Migrating and Reinstalling Apps and Programs
For programs freely available on the internet, there’s no need to migrate the old setup files. You are better off downloading newer versions when you setup your new computer. We are fans of Ninite, which is great at taking the chore out of reinstalling some of the most popular apps like VLC Player, Chrome, and iTunes. Universal apps in Windows 10 are easy to restore too; after signing into your account on the new computer, launch the store then restore your apps from your purchase history.
Desktop programs such as Microsoft Office and Adobe software will need to be reinstalled manually. If your computer is running Adobe Creative Suite 6 or earlier, you should deauthorize it in order to make reactivation easier. Microsoft Office 2016 and earlier releases of perpetual licenses will need to be reactivated by telephone or chat support. If you can’t find the product keys and serial numbers for your applications, use one of the following to help retrieve it: Belarc Advisor, ProduKey or Magic Jelly Bean.
If you are running the latest Office 365 software, you can sign into the Office portal, then deactivate the installation on that machine.
Other software such as Apple iTunes should also be deauthorized.
Reset or Clean Install from Bootable Media
After backing up everything, your next step is to clean the machine before you give it away or resell it. The Reset option in Windows 10 does a good job of performing a clean install if you choose the option Remove Everything. The part I don’t like about Reset, though, is that it can take considerably longer than booting from install media then securely erasing the drive (aka flattening or sanitizing the drive). If time is of the essence, I would go with creating a recovery drive or using the Media Creation Tool to create a bootable copy, then use it to format the drive.

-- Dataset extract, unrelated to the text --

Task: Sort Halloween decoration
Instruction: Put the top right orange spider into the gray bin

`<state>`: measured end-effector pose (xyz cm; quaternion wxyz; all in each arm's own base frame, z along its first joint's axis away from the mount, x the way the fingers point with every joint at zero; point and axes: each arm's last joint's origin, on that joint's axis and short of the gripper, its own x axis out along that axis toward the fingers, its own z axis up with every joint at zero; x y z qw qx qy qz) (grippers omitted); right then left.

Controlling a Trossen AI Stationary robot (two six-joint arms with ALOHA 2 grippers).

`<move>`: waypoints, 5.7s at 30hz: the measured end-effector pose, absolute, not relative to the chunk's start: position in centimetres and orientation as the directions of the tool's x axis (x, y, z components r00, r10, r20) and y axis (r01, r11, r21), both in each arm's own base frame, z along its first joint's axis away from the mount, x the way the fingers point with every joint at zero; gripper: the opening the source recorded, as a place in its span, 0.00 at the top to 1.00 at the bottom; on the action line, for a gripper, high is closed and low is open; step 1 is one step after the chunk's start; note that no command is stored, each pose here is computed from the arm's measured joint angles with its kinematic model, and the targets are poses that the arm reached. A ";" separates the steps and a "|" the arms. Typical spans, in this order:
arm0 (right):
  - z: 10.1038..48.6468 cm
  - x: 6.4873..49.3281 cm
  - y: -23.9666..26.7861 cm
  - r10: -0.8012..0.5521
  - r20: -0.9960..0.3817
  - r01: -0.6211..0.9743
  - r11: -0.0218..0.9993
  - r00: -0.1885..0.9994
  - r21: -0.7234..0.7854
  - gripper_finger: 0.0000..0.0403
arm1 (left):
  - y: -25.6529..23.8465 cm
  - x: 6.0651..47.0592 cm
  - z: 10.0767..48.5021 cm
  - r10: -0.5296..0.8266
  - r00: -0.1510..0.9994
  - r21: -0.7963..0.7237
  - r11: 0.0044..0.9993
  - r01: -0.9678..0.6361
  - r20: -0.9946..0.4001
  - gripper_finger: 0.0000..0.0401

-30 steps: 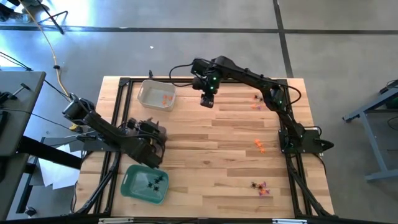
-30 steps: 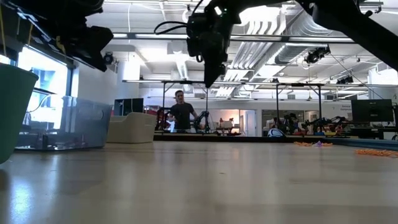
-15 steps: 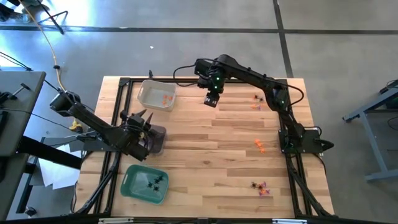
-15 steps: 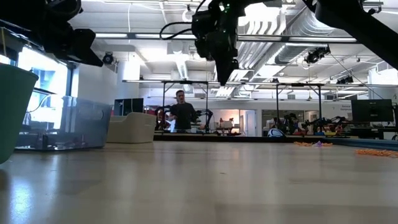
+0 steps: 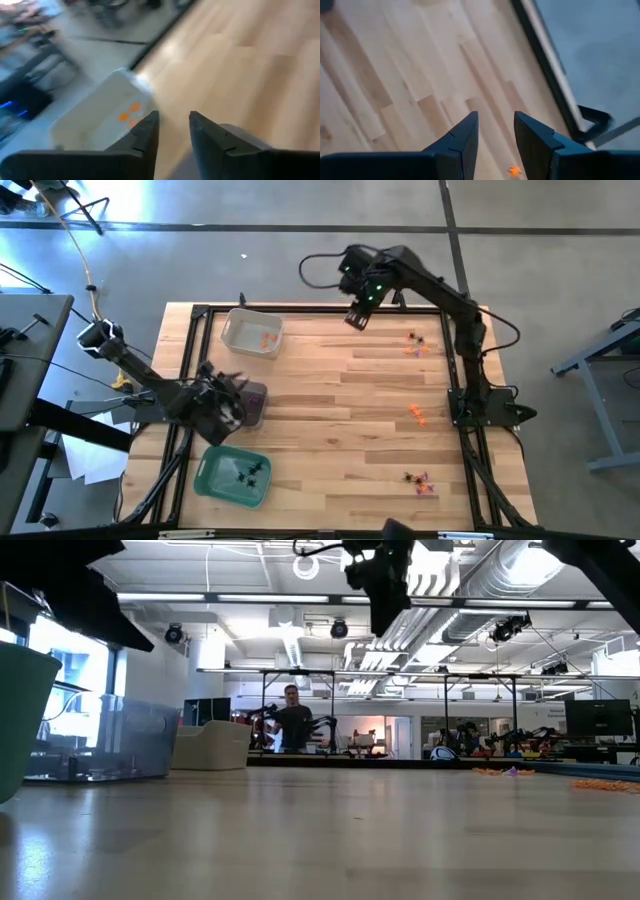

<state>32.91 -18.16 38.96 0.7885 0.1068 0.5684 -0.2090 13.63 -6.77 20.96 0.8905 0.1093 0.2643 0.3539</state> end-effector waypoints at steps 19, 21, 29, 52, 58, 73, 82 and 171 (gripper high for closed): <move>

Your options can be adjusted depending on who you are giving the computer to; for instance, if the machine is being handed down to a family member such as your kid, you could use the Start Fresh option. Start Fresh will remove all applications, but keep your account, some OEM software, files, and settings, but will install the latest version of Windows 10. Launch Windows Defender Security Center, click Device performance and health tab > Additional info > Get started, then follow the on-screen instructions.
If you are giving the machine to a stranger, use boot media to sanitize the drive or Reset then choose the option Remove files and clean the drive. Please note, this can take a long time but guarantees the drive is properly erased without any chance of recovering anything.
Speaking of security, a device configured with BitLocker Drive Encryption should be suspended or turned off completely before you format it. This will ensure the eventual owner will have full access to the machine.
Deactivating Work PCs
Users who purchase computers from their employer that were previously joined to a domain should reinstall the original license that came with the machine. Organizations that deploy Windows 10 in bulk sometimes use volume license clients. The Windows 10 Enterprise edition can sometimes use a method of activation called Key Management Server.
This requires the machine reactivate every 180 days on the organization’s domain or VPN in order to maintain activation. To avoid this from occurring, reinstall the original license that came with the machine, which is likely to be either Windows 10 Pro or a previous version such as Windows 7 Professional. You can check the Certificate of Authenticity sticker or Designed for Windows sticker to determine the edition.
Now that you have configured the old PC to be given away, you can proceed to set up your new one. If you have already, then all you need to do is sign into OneDrive, sync your files and proceed to restore your File History backup.